GOAL OF THE EXERCISE - Give the listing below again in full, exactly as written.
-*-*-
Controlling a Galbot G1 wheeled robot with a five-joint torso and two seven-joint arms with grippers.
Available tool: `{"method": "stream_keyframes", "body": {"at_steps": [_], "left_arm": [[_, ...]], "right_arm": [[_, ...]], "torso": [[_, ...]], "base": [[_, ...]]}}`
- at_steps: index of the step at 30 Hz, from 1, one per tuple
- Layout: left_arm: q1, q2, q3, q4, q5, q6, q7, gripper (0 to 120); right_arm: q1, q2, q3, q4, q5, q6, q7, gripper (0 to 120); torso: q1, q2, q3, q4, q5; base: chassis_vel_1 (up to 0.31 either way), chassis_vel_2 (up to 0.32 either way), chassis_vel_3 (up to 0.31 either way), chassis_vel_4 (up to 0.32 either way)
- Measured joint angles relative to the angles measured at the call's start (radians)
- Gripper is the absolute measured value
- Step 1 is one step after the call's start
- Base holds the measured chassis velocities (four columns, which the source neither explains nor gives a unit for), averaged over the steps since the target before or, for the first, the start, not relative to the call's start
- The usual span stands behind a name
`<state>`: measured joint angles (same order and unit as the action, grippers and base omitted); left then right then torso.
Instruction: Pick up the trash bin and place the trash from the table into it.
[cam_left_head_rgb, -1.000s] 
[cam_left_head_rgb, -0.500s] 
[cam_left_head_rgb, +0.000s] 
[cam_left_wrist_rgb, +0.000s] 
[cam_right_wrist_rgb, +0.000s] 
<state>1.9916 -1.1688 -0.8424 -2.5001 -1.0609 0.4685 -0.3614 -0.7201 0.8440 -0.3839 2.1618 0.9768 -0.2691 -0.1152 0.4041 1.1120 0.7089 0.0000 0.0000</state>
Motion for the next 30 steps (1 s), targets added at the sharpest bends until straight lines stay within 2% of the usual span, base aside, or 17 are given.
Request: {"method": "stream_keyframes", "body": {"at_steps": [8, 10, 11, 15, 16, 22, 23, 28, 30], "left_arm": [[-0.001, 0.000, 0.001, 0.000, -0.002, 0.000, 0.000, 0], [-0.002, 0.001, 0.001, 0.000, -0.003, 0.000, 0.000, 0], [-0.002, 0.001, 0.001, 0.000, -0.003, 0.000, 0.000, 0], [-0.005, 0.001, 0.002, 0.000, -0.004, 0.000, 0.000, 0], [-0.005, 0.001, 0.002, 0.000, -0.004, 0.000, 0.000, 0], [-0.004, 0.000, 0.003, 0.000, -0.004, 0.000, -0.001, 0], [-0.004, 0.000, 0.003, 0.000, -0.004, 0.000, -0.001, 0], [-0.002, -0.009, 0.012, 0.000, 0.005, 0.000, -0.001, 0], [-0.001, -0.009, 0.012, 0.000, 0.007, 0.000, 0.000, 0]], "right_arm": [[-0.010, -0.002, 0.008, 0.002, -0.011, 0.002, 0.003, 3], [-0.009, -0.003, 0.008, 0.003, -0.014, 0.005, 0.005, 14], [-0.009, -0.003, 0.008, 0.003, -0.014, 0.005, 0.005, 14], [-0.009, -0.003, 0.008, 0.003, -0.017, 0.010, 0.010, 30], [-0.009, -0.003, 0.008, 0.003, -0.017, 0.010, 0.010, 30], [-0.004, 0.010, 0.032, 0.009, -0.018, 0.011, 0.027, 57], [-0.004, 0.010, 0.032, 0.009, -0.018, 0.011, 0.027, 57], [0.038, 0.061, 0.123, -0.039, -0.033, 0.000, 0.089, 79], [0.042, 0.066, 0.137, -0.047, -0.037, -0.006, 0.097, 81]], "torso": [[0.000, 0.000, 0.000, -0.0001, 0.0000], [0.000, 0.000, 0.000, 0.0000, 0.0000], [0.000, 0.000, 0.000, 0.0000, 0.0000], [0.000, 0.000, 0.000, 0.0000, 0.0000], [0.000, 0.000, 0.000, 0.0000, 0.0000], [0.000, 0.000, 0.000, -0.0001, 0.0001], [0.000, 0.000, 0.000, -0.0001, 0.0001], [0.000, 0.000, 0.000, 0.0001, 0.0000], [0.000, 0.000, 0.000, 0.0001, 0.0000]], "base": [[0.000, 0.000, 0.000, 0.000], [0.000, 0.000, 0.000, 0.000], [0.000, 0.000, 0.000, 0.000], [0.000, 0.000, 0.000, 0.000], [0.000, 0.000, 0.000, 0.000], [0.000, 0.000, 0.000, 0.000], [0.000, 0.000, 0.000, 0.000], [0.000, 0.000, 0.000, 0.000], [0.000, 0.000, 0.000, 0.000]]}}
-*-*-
SOLUTION -
Controlling a Galbot G1 wheeled robot with a five-joint torso and two seven-joint arms with grippers.
Available tool: `{"method": "stream_keyframes", "body": {"at_steps": [_], "left_arm": [[_, ...]], "right_arm": [[_, ...]], "torso": [[_, ...]], "base": [[_, ...]]}}`
- at_steps: index of the step at 30 Hz, from 1, one per tuple
- Layout: left_arm: q1, q2, q3, q4, q5, q6, q7, gripper (0 to 120); right_arm: q1, q2, q3, q4, q5, q6, q7, gripper (0 to 120); torso: q1, q2, q3, q4, q5; base: chassis_vel_1 (up to 0.31 either way), chassis_vel_2 (up to 0.32 either way), chassis_vel_3 (up to 0.31 either way), chassis_vel_4 (up to 0.32 either way)
- Measured joint angles relative to the angles measured at the call's start (radians)
- Gripper is the absolute measured value
- Step 1 is one step after the call's start
- Base holds the measured chassis velocities (four columns, which the source neither explains nor gives a unit for), averaged over the steps since the target before or, for the first, the start, not relative to the call's start
- The usual span stands behind a name
`<state>`: measured joint angles (same order and unit as the action, grippers and base omitted); left then right then torso.
Instruction: Pick up the trash bin and place the trash from the table into it.
[cam_left_head_rgb, -1.000s] 
[cam_left_head_rgb, -0.500s] 
[cam_left_head_rgb, +0.000s] 
[cam_left_wrist_rgb, +0.000s] 
[cam_right_wrist_rgb, +0.000s] 
<state>1.9916 -1.1688 -0.8424 -2.5001 -1.0609 0.4685 -0.3614 -0.7201 0.8440 -0.3839 2.1618 0.9768 -0.2691 -0.1152 0.4041 1.1120 0.7089 0.0000 0.0000</state>
Motion for the next 30 steps (1 s), targets added at the sharpest bends until straight lines stay within 2% of the usual span, base aside, or 17 are given.
Request: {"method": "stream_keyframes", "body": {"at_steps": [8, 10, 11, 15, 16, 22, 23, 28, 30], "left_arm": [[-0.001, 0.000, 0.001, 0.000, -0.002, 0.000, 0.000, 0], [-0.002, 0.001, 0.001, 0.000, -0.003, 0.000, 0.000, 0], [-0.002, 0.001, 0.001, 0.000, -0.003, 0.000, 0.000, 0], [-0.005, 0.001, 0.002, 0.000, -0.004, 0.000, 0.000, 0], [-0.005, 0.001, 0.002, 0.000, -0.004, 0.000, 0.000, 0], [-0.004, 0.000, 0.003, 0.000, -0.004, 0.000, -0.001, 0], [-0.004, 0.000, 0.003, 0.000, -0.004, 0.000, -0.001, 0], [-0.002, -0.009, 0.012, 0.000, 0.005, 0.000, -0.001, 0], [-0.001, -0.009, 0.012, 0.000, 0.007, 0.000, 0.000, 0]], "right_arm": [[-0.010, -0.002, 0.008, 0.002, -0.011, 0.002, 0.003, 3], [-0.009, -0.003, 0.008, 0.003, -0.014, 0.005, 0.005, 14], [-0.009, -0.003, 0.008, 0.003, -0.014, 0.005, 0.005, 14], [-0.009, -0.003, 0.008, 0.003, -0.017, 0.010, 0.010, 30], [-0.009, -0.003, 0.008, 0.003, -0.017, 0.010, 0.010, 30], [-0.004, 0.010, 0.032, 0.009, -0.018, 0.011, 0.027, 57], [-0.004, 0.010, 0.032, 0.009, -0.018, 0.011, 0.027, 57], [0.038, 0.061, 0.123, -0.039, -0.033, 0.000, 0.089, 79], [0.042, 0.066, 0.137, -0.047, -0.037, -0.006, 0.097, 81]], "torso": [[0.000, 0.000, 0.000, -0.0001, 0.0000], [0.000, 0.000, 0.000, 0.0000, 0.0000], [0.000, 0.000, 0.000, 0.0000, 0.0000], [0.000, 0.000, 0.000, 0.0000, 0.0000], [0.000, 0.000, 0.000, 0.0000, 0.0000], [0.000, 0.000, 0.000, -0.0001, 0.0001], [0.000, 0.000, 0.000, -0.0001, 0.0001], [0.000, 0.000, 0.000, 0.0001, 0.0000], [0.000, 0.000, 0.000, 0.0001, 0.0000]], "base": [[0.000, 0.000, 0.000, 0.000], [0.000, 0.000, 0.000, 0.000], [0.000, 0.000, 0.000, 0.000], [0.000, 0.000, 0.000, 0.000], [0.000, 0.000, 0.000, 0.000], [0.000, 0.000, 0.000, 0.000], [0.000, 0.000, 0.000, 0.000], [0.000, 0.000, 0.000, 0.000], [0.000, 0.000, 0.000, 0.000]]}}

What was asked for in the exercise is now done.